Intimate and domestic violence is another example of an ACE that many Latino families face. Within this population, gender roles are clearly defined and implemented within the family dynamic. It is culturally expected that men present as powerful and dominant while women are submissive and self-sacrificing. Due to these gender roles and the transmission of these cultural roles, women tend to give in to their partner's power and endure various forms of violence. For many Latino women, incidents of domestic violence go unreported due to fear of affecting family cohesion, police involvement, deportation, and feelings of shame, embarrassment and criticism that they may endure from the extended family and community. A longitudinal study showed that 45% of females and 50% of males reported having witnessed physical violence between their parents during their childhood. With increased domestic violence observed in the home, Latino children are more likely to express or develop unhealthy coping skills and continue the transmission of violence in their own relationships.

Latino children who experience ACEs such as incarceration, maltreatment, and interpersonal trauma are at heightened risk and susceptibility for substance use disorders (SUDs) in later life. Research suggests that Latino children who experience household incarceration are at risk of increased binge drinking, marijuana use, and negative substance use consequences in emerging adulthood. Those who do not experience household incarceration but experience accumulative ACEs are at increased odds of cigarette smoking. Latino children who experience maltreatment are 23% more likely to have problematic alcohol use in adulthood.
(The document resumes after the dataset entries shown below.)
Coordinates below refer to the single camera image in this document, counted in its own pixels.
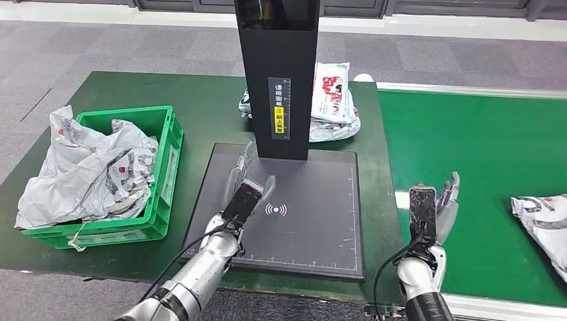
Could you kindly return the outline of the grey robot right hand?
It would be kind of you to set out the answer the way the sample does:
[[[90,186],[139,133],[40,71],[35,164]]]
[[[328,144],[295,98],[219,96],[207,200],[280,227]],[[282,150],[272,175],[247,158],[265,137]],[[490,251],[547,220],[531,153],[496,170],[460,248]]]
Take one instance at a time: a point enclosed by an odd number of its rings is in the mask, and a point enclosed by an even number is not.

== Protective Factors of ACEs ==
Protective factors are the variables within an individual or their community that help promote their well-being against adversity. Although Latino families are at risk of experiencing more ACEs, research suggests that Latino cultural values can be protective factors to ACEs and long-term trauma. Cultural values are the strong beliefs, traditions, and values that Latino holds firmly within their culture. Cultural values include the traditional values of respect, religion, familial, and gender roles. These cultural values are held in high regard in Latino culture and endorsed at a young age; without these values, families can experience increased levels of dysfunction. Parents must transmit their children's cultural values to continue the culture. Children also learn about the culture's values through socialization with extended family members.
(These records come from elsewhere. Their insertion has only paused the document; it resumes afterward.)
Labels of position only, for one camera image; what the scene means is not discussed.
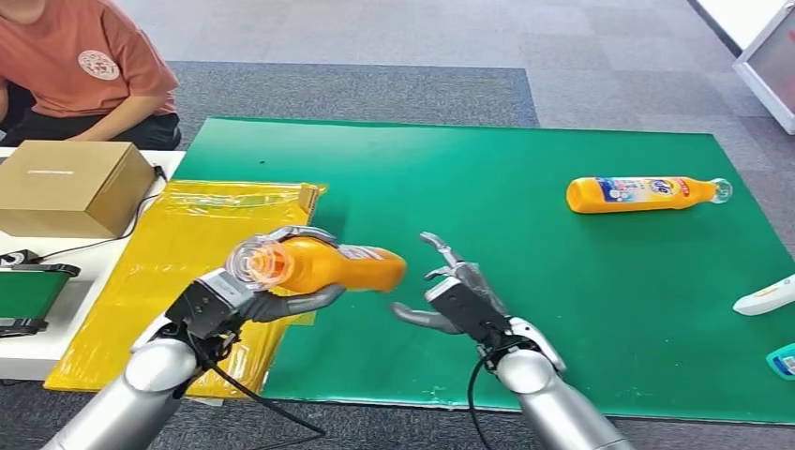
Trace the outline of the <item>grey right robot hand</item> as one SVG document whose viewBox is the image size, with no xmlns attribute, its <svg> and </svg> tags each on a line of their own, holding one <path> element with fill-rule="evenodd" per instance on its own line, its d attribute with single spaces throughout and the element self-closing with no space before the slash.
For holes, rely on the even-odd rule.
<svg viewBox="0 0 795 450">
<path fill-rule="evenodd" d="M 421 232 L 420 239 L 435 247 L 445 261 L 444 266 L 425 275 L 426 280 L 440 279 L 424 293 L 432 310 L 411 309 L 395 302 L 390 305 L 395 317 L 445 334 L 466 334 L 478 342 L 487 339 L 490 326 L 499 332 L 506 330 L 508 319 L 504 305 L 488 286 L 478 265 L 458 256 L 432 232 Z"/>
</svg>

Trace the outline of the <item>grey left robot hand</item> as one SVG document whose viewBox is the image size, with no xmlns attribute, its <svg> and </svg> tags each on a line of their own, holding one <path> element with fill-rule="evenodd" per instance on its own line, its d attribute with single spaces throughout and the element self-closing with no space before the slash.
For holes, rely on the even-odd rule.
<svg viewBox="0 0 795 450">
<path fill-rule="evenodd" d="M 338 246 L 333 234 L 312 226 L 283 226 L 263 234 L 262 237 L 279 243 L 289 238 L 309 237 L 329 244 L 332 248 Z M 255 323 L 270 323 L 283 317 L 325 308 L 344 293 L 345 288 L 338 284 L 330 284 L 315 292 L 293 296 L 279 296 L 268 291 L 258 292 L 254 294 L 254 299 L 247 304 L 241 315 Z"/>
</svg>
Within the Latino population, family cohesion is embedded in the traditional cultural value known as familism. In Latino culture, familism refers to the emotional bonding and supportiveness between family members, which leads to positive family functioning. Within Latino culture, families must stick together and utilize family, both immediate and extended, as a support system, which ensures the children stay physically and psychologically healthy through social interactions and secure attachments with their family members. With an increased amount of support, the risk of parental stress experienced by Latino parents can be minimized, reducing the chances of ACE exposure. Family cohesion can be identified as a protective factor. For example, one study found that strong familial orientation among Latino families contributed to higher school success in Latino children.
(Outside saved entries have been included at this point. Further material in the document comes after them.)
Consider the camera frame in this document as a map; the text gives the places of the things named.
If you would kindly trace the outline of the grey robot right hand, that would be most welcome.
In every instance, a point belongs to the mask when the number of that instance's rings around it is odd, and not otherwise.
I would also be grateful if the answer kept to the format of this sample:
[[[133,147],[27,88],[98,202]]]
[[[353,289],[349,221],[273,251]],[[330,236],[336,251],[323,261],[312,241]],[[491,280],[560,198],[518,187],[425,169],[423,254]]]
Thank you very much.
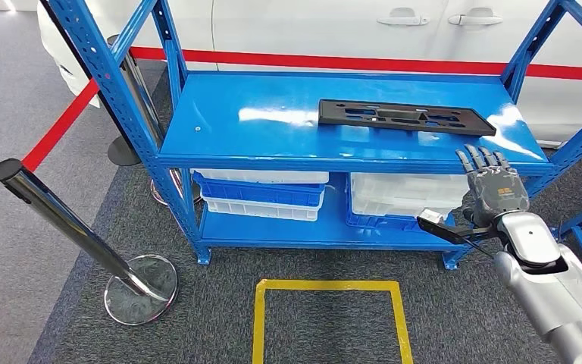
[[[473,197],[473,204],[463,207],[463,215],[474,226],[486,228],[499,215],[529,209],[522,179],[500,151],[466,144],[464,150],[457,149],[455,154],[465,170]]]
Research suggests that high family cohesion minimizes the risk of exposure to violence and negative mental health outcomes in adolescence and adulthood. Still, for some Latino families, family cohesion is not as vital, which can be detrimental to the family dynamic when ACEs are present. Those who do not have substantial cohesion levels in their environments are more likely to experience negative mental health outcomes such as depression, anxiety, and psychotic symptoms. ACEs can lead to increased emotional and psychological distress in parents, which can negatively affect family cohesion. For this reason, it is essential to see how ACEs negatively impact family cohesion within the Latino population.